This claim needs to be backed up by evals. I could just as well argue the opposite, that LLMs are best at coding Python because there are two orders of magnitude more Python in their training sets than C++ or Rust.
In any case, you can easily get most of the benefits of typed languages by adding a rule that requires the LLM to always output Python code with type annotations and validate its output by running ruff and ty.
> In any case, you can easily get most of the benefits of typed languages by adding a rule that requires the LLM to always output Python code with type annotations and validate its output by running ruff and ty.
My personal experience is that by doing exactly that, the productivity, code readability, and correctness goes through the roof, at a slight increase in cost due to having to iterate more.
And since that is an actual language-independent comparison, it leads me to believe that yes, static typing does in fact help substantially, and that the current differences between vibe coding languages are, just like you say, due to the relative quantity of training data.
I agree that the training sets for LLMs have much more training data for Python than for Rust. But C++ has existed before Python I believe. So I doubt there is 2 orders of magnitude of Python code more than C++.
You miss how many fewer programmers were there in the early years, how much of that code was ever public, and even if it was, how useful it was, as C++ has changed drastically since, say, what we used to write in 2001.
It's not just a question of whether there is more actual code in a given language, but how much is available in the public and private training data.
I've done work on reviewing and fine-tuning training data with a couple of providers, and the amount of Python code I got to see at least out-distanced C++ code by far more than 2 orders of magnitude.
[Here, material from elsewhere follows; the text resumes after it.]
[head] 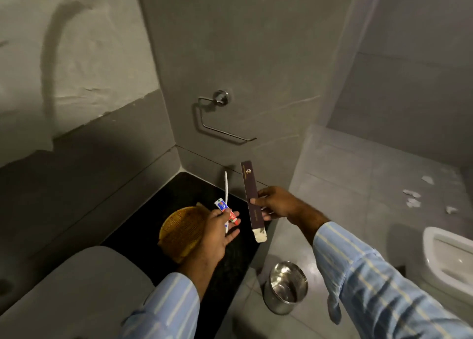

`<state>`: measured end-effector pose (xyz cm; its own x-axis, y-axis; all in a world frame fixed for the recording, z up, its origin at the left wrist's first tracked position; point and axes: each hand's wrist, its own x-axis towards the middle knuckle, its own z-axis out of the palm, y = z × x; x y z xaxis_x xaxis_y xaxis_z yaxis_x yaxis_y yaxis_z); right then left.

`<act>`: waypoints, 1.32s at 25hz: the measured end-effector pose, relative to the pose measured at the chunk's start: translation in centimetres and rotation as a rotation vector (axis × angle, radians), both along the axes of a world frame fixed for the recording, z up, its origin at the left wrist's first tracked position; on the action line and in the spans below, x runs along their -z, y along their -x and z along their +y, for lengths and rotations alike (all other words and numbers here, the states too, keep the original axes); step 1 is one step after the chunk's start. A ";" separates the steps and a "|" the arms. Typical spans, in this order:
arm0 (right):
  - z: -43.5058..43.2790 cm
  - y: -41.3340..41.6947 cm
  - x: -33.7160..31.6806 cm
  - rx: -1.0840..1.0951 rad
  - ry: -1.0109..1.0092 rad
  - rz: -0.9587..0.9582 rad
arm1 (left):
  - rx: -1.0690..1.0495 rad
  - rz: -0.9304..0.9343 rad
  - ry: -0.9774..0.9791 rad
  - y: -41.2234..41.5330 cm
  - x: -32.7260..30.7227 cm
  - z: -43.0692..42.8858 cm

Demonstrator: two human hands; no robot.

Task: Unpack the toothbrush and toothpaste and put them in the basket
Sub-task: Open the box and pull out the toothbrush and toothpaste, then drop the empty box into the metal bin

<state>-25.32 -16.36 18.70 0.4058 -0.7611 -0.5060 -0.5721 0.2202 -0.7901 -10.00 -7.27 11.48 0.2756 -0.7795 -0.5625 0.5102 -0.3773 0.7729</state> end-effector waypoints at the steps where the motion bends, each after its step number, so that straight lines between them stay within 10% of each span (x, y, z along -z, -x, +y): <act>1: 0.0 1.5 1.0 -0.013 -0.018 0.024 | 0.002 0.007 -0.050 1.5 0.9 -0.1; 16: -0.1 20.8 21.2 0.263 -0.531 0.186 | 0.283 -0.080 -0.506 17.0 14.1 -2.2; 33: -4.7 22.5 39.7 0.563 -0.843 -0.024 | 0.231 -0.173 -0.642 17.4 24.4 -6.6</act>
<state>-47.80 -21.05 -20.99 0.1154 -0.2429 -0.9632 -0.1996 0.9442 -0.2620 -27.38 -13.86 -12.97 0.2702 -0.3572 -0.8941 0.2516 -0.8702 0.4236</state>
It could be a heavily biased sample, but I have no problems believing it also could be representative.
Python is pretty old, so I had a quick look.
https://en.wikipedia.org/wiki/C%2B%2B#History
In 1985, the first edition of The C++ Programming Language was released, which became the definitive reference for the language, as there was not yet an official standard.[31] The first commercial implementation of C++ was released in October of the same year.[28]
In 1998, C++98 was released, standardizing the language, and a minor update (C++03) was released in 2003.
https://en.wikipedia.org/wiki/History_of_Python
The programming language Python was conceived in the late 1980s,[1] and its implementation was started in December 1989[2] by Guido van Rossum at CWI in the Netherlands as a successor to ABC capable of exception handling and interfacing with the Amoeba operating system.[3]
Python reached version 1.0 in January 1994.
Of course it's hard to say how much that is reflected in code available and is any of the old code still valid input for modern use. It does broadly look like c++ is older, in general.
> But C++ has existed before Python I believe.
Sure, C++ is 42 years old, Python is “only” 34. Both are older than the online code hosts (or even the web itself) from which the code for AI training data is sourced, so age probably isn't a key factor in how much code of each is there, popularity with projects hosted in accessible public code repos is more relevant.
My experience with Github Copilot and Python has been that it _does_ generate better code completions for Python. It's sometimes shockingly good at predicting what you want to do in the next 30-50 lines of code based on a few well named variables. But that shockingly good code is also filled with hallucinated classes, methods, parameter ordering, etc. which completely negate its usefulness.
ty still misses things caught by mypy. It also doesn't have the same level of support for Pydantic yet. I use it (because it's so damn fast), but along with mypy, not a replacement yet.
Yes, mypy is slow, but who cares if it's the agent waiting on it to complete.
Yep, I prefer pyright though, but ty is too early to be relied on (though I love love ruff so I'm sure they will get there.(
I think you vastly overestimate the capacity of Python typing.